Almost every business today operates with the support of digital tools. One recent survey put the number of companies investing in digital technologies to transform their business at an astounding 97 percent. Conducting business in this digital age means licensing software from major publishers, such as IBM, Oracle and Microsoft, and the subsequent acknowledgement and anxiety that software audits from these and other providers are not only likely, but they can wreak havoc on your company.

It typically goes something like this: You receive a letter from your software publisher and it says there is an audit coming. It contains threatening language and warns not to make any changes to your environment.

At this point many companies simply wave the white flag and open the doors of their entire IT infrastructure to the software vendor. However, this comes with risks. The scripts that auditors use to discover the illicit use of software (intentional or not) can cause problems in an IT infrastructure, and consume valuable staff resources and money.

Better-prepared companies, on the other hand, deploy tried-and-true practices for negotiating a software audit. Often, one of their first moves is to negotiate with the software vendor.

Case-in-point, a few years ago, the candy maker Mars received a letter from Oracle saying that it had been selected for a software audit. Mars, being a large and well-run company, knew the risks the audit posed to its IT infrastructure, so it pushed back. One of the issues at the heart of Mars stalemate with Oracle was the scripts that Oracle wanted to run. Mars wanted Oracle to agree that any damage inflicted by scripts probing the Mars infrastructure would be paid for by Oracle.

According to a recent survey by IT services firm Technologent, 65 percent of organizations were subject to a software audit in 2016 and 23 percent were audited three or more times. Almost half (44 percent) of surveyed organizations paid $100,000 or more in true-up costs to vendors due to noncompliance, a sharp increase from 25 percent the prior year. Twenty percent paid more than $1 million in true-up costs, more than double the number in the previous year (nine percent).

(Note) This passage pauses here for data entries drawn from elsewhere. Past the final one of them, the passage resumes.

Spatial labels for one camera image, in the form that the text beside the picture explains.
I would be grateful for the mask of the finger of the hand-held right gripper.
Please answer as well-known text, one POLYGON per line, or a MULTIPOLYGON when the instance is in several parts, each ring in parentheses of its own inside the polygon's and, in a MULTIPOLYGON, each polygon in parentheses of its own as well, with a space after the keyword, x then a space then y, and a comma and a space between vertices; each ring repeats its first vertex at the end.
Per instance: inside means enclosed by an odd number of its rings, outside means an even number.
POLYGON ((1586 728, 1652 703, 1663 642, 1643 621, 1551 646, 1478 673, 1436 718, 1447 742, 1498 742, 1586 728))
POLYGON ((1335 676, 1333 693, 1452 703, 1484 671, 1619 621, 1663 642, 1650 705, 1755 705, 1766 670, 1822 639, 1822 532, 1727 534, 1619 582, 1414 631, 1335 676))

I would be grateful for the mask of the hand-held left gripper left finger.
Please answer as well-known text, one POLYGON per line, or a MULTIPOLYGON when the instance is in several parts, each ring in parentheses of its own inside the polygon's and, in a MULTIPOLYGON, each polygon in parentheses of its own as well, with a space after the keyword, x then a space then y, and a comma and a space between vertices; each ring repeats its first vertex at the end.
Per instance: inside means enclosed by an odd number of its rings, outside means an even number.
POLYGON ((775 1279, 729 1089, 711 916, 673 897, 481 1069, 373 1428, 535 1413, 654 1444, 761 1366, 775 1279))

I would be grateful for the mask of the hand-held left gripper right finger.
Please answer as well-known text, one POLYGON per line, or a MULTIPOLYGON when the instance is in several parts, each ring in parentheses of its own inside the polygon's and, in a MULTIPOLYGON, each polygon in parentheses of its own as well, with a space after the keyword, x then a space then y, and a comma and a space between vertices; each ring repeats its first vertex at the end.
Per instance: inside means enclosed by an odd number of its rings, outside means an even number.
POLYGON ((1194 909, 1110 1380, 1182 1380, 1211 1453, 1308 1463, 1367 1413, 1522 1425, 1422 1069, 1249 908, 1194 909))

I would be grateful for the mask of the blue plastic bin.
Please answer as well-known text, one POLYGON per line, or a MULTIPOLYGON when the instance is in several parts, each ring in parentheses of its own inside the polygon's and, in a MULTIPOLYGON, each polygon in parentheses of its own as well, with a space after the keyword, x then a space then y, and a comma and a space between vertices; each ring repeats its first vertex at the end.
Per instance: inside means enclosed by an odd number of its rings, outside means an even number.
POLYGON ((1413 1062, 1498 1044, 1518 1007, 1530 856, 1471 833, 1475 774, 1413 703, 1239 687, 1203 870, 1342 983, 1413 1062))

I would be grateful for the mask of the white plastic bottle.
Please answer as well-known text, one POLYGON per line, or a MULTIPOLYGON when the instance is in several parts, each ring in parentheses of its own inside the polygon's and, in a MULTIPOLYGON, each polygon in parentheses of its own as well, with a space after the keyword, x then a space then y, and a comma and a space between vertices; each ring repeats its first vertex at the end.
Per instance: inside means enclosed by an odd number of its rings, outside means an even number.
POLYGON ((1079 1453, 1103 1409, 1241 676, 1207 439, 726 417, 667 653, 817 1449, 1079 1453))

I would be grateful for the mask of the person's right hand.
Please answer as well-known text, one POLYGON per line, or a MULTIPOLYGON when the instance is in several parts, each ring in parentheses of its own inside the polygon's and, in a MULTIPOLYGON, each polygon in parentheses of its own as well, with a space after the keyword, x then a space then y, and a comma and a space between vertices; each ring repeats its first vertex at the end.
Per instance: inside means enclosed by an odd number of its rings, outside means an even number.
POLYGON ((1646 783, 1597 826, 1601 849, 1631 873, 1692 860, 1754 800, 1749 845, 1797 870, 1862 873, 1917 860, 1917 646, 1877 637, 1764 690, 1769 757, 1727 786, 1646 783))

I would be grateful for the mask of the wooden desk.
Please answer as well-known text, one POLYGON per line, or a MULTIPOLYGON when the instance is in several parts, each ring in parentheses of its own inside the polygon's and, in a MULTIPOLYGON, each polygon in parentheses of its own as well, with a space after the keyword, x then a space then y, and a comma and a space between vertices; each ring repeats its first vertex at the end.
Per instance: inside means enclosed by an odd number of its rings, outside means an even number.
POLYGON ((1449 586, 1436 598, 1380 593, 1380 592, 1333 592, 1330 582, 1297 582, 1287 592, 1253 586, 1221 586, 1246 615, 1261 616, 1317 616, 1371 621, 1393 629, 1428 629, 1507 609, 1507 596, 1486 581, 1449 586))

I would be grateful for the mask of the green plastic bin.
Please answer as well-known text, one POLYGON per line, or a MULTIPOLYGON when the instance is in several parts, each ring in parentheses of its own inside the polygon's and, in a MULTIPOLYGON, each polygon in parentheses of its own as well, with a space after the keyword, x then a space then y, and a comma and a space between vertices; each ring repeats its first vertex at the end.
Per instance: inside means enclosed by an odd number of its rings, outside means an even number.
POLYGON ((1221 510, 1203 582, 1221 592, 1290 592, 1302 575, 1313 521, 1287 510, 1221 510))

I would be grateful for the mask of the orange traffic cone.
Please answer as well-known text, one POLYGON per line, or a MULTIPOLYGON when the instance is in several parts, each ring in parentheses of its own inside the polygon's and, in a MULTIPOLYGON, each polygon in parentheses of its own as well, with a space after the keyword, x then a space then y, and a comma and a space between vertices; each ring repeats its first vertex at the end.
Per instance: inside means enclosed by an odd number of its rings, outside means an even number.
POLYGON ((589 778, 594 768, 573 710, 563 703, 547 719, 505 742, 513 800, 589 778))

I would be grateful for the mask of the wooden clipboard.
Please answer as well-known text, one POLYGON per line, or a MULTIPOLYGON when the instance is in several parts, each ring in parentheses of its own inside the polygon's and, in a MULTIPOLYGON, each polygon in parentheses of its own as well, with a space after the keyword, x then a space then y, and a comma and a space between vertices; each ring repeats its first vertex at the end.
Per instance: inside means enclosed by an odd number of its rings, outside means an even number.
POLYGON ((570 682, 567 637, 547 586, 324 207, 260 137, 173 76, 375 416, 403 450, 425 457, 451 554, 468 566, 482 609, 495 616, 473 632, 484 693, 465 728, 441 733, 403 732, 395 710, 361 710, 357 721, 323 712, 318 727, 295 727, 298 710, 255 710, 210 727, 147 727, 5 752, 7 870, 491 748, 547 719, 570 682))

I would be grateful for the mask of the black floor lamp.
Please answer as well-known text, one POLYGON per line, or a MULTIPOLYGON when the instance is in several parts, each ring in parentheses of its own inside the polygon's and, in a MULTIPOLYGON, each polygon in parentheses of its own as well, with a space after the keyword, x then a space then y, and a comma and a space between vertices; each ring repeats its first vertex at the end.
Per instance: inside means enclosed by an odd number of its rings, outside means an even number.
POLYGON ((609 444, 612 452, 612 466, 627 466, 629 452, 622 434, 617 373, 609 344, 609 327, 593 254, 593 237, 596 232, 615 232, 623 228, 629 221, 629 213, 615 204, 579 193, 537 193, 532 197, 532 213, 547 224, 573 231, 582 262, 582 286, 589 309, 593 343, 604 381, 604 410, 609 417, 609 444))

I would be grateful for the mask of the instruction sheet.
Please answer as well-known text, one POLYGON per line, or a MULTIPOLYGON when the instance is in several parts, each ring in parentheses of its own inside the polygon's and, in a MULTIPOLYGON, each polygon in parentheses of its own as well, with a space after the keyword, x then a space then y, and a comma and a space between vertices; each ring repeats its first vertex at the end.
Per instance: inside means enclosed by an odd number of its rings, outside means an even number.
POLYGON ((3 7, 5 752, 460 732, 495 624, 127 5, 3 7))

These numbers are intimidating. But in fact, you have more room to negotiate an audit than you likely realize. Here are some questions to keep in mind when you negotiate with software publishers demanding audits across your enterprise IT infrastructure.

  • The license agreement may not obligate you to run any third-party tools in connection with an audit. You should certainly have your legal team review audit provisions of the operative license agreements to understand your rights.
  • If the audit clause requires the customer to provide reasonable cooperation, that can easily be accomplished without running the auditor's tools.
  • Consider what data collection methodology will you offer the auditors as an alternative?
  • Where scripts are being considered, test, test, test.
  • What are the vendor's obligations to provide a remedy for audit scripts that lead to failure of performance in systems being probed?

The digital transformation of business has exploded in recent years and so, consequently, has software licensing. Worse, software is characterized by multiple licensing rules and models, which leads to more companies falling out of compliance. This is why having enterprise wide strategies in place for dealing with and pushing back on software audits has become as important to businesses as their accounting practices.